When you reach the line containing "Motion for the" in the data below, reproduce it and every line that follows, exactly and without additions.

________________

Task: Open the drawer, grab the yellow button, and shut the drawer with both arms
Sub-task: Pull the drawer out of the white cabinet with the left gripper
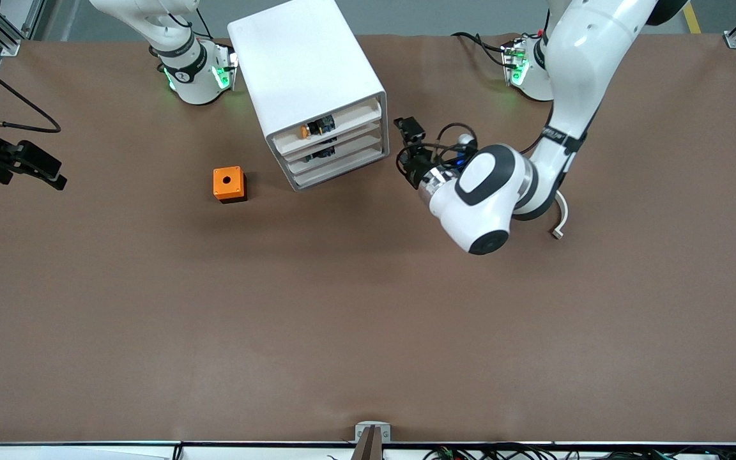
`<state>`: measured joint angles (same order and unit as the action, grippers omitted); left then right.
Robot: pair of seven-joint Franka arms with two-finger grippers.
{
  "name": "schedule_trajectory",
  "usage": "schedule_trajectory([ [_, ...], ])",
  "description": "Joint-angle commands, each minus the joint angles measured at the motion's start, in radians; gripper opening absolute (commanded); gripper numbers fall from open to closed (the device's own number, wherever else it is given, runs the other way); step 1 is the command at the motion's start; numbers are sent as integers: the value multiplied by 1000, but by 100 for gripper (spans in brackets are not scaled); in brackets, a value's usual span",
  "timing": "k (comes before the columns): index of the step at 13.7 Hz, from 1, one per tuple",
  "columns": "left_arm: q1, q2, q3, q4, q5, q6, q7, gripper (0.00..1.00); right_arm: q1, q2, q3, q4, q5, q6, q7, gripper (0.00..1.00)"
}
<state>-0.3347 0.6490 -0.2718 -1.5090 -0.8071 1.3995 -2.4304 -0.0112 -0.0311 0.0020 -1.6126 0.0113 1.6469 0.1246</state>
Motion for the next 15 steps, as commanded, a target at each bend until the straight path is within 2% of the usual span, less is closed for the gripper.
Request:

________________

- **YOUR RESPONSE**
Motion for the next 15 steps, as commanded, a target at each bend until the straight path is within 2% of the usual span, less is closed for the gripper.
Request:

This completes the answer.